BEGIN

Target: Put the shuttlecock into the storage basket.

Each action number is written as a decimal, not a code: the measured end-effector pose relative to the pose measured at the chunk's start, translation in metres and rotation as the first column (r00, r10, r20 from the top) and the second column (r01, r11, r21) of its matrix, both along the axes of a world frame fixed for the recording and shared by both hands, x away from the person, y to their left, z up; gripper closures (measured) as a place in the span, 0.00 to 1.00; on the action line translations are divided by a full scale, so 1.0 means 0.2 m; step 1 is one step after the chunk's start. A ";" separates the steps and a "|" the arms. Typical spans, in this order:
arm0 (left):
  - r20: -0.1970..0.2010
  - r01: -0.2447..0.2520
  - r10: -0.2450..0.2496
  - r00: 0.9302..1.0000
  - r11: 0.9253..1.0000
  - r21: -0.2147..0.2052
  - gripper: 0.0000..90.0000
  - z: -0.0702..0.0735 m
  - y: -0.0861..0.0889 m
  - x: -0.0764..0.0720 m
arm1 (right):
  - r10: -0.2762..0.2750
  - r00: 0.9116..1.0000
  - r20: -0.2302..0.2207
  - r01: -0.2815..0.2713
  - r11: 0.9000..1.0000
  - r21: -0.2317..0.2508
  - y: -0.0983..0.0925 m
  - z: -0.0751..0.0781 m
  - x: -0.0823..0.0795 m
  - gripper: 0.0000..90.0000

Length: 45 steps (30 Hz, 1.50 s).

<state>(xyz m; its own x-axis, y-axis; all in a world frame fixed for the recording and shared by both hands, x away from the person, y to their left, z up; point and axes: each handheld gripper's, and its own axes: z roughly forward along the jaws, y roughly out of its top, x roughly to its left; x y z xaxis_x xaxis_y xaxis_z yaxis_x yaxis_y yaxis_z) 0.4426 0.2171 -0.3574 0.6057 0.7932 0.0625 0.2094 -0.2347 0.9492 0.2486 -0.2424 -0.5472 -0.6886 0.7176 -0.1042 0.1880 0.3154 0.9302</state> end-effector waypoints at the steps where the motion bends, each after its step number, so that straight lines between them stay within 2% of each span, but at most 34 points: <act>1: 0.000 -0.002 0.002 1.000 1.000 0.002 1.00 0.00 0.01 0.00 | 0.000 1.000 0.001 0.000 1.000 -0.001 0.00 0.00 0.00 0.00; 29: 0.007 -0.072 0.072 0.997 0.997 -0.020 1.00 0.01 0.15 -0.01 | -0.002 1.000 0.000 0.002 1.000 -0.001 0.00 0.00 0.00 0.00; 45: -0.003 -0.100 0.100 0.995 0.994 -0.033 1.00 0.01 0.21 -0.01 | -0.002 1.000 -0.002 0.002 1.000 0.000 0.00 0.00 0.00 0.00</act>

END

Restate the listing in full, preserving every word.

# Task response:
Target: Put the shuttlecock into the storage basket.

Each action number is written as a decimal, not a code: the measured end-effector pose relative to the pose measured at the chunk's start, translation in metres and rotation as the first column (r00, r10, r20 from the top) and the second column (r01, r11, r21) of its matrix, both along the axes of a world frame fixed for the recording and shared by both hands, x away from the person, y to their left, z up; gripper closures (measured) as a place in the span, 0.00 to 1.00; on the action line translations are divided by a full scale, so 1.0 means 0.2 m; step 1 is one step after the chunk's start. A ";" separates the steps and a "|" the arms. Typical spans, in this order:
arm0 (left):
  - r20: -0.1970..0.2010
  - r01: -0.2447..0.2520
  - r10: -0.2450..0.2496
  - r00: 0.9302..1.0000
  - r11: 0.9253..1.0000
  - r21: -0.2147..0.2052
  - gripper: 0.0000..90.0000
  - z: -0.0702..0.0735 m
  - y: -0.0861..0.0889 m
  - x: -0.0764..0.0720 m
arm1 (right):
  - r10: -0.2762..0.2750
  - r00: 0.9116..1.0000
  - r20: -0.2302..0.2207
  - r01: -0.2815..0.2713
  - r11: 0.9000..1.0000
  - r21: -0.2317..0.2508
  - y: -0.0983..0.0925 m
  - z: -0.0751..0.0781 m
  - x: -0.0823..0.0795 m
  - gripper: 0.0000..90.0000

Length: 45 steps (30 Hz, 1.50 s).

<state>(xyz m; its own x-axis, y-axis; all in a world frame fixed for the recording and shared by both hands, x away from the person, y to their left, z up; point and axes: each handheld gripper's, and its own axes: z roughly forward along the jaws, y roughly out of its top, x roughly to its left; x y z xaxis_x xaxis_y xaxis_z yaxis_x yaxis_y yaxis_z) 0.4426 0.2171 -0.3574 0.6057 0.7932 0.0625 0.2094 -0.2347 0.9492 0.2486 -0.2424 -0.5472 -0.6886 0.7176 -0.1042 0.1880 0.3154 0.9302</state> end-effector waypoints at the steps where the motion bends, each after its step number, so that straight lines between them stay within 2% of each span, but at most 34 points: <act>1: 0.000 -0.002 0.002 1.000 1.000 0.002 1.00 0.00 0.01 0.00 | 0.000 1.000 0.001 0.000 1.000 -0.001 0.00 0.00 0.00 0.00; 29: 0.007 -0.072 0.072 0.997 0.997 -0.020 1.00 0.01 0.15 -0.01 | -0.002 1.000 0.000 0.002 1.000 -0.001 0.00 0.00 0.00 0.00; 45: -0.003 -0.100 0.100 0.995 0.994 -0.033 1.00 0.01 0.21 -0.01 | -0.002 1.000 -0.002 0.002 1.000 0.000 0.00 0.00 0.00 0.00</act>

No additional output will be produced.